The Office of Missing Persons (OMP) will intervene in a case relating to bones recently recovered at the Sathosa Cooperative in Mannar against details provided by families of the disappeared, Chairman President’s Counsel Saliya Pieris said.
As the recently established permanent office to investigate thousands of cases of disappearances sets up operations, the OMP Chairman said his investigators would compare the details of the excavated bones with evidence provided by families of missing people, including DNA information.
“It’s a long-term process,” he said, adding that similar offices to trace disappeared persons in Chile, Guatemala and Cyprus took years to start investigations.
The OMP Chairman emphasised that the Office was not a court of law. “This is a humanitarian endeavour,” Pieiris added.
He said the Office of Missing Persons was still in the process of commencing operations, and doing outreach with affected families. “We have not started collecting victim testimony yet as we are consolidating existing records,” he said.

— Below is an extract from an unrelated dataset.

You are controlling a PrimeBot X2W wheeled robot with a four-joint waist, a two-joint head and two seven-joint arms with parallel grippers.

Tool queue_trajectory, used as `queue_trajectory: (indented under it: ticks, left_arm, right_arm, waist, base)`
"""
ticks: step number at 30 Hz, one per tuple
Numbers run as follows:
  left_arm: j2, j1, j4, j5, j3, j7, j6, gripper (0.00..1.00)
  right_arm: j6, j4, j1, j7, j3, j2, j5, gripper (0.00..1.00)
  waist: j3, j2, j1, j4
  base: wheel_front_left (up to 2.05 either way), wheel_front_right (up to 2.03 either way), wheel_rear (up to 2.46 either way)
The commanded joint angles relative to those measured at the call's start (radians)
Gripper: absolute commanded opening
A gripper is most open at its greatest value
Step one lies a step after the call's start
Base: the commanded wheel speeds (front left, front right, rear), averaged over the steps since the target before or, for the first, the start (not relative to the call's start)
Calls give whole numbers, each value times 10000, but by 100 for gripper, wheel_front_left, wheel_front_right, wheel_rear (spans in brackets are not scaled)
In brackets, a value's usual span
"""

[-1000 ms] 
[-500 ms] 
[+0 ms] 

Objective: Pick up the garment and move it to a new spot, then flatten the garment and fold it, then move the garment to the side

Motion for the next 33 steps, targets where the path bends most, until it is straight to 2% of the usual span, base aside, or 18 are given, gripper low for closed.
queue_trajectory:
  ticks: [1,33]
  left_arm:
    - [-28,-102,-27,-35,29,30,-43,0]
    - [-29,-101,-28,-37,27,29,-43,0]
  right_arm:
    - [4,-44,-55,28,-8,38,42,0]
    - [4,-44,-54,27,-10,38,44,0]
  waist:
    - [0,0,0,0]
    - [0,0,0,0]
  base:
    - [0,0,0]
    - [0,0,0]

Pieris noted that the issue of enforced disappearances had been consistently politicised. “In reality it is a human problem – we have a real problem in this country, that is why each time a commission to look into missing persons is established, you have thousands of people going before them,” he explained.

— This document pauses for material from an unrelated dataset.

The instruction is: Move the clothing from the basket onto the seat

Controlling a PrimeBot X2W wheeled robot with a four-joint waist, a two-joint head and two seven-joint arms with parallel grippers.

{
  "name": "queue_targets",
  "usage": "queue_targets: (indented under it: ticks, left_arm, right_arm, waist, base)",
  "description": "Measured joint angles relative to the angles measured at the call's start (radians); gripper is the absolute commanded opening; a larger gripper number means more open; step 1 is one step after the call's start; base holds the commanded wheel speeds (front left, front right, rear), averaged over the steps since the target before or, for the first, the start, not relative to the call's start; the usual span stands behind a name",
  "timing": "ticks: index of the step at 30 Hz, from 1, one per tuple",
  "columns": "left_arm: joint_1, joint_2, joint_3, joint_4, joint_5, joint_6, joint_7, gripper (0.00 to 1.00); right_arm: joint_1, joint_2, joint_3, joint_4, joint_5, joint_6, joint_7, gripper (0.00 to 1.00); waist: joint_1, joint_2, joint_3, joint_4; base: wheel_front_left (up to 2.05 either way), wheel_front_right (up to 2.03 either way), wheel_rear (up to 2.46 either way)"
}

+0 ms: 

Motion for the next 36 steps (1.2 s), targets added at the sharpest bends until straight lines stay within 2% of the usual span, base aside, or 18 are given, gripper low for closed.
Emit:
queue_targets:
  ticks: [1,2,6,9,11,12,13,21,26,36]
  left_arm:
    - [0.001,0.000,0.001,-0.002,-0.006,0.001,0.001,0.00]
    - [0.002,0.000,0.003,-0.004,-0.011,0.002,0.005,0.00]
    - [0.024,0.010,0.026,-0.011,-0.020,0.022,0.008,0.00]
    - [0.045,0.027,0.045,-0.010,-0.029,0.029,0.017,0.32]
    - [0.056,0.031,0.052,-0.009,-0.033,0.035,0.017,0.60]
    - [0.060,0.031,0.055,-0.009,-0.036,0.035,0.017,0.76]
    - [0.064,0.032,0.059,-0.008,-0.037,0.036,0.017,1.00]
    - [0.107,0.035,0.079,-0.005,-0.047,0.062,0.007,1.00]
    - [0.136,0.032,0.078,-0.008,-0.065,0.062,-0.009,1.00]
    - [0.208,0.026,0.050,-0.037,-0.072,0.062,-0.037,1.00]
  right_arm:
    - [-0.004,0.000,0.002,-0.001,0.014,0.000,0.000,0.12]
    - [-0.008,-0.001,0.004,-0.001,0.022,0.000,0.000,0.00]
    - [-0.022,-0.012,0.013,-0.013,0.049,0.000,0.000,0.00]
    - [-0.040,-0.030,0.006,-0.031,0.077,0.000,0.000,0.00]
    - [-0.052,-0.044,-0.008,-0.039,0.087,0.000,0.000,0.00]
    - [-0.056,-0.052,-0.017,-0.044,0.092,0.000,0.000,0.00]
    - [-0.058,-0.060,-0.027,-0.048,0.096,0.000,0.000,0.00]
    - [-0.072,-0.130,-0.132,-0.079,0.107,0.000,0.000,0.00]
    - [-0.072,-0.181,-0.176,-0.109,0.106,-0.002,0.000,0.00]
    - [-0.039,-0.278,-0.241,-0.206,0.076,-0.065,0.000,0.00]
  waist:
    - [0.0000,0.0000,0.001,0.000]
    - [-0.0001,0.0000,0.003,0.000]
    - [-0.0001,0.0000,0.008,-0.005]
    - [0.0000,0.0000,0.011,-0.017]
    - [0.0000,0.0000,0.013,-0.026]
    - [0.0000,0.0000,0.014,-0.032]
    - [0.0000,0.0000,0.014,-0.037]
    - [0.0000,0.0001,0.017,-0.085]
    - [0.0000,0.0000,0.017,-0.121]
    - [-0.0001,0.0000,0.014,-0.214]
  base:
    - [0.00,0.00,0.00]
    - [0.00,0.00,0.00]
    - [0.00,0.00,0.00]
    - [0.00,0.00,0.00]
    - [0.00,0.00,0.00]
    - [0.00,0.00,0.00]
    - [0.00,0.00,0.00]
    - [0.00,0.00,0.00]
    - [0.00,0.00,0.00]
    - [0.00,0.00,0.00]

Most disappeared people were men and most people who come before the commissions were women still searching for husbands, fathers, sons and brothers, he explained.
The OMP Chairman said that while tracing and investigation was the primary task, the Office would also look into providing psycho-social support for families and welfare and other support. “There is a 75-year-old mother in Matara whose three sons went missing in 1987-89 now faces practical issues about how to earn a living. She still does day labour at her age,” Pieris explained.
The OMP Chairman said that there were also 5,100 cases of missing service personnel that the Office would investigate. “Some military families have death certificates, but they still want to know what happened to their loved ones,” Pieris said.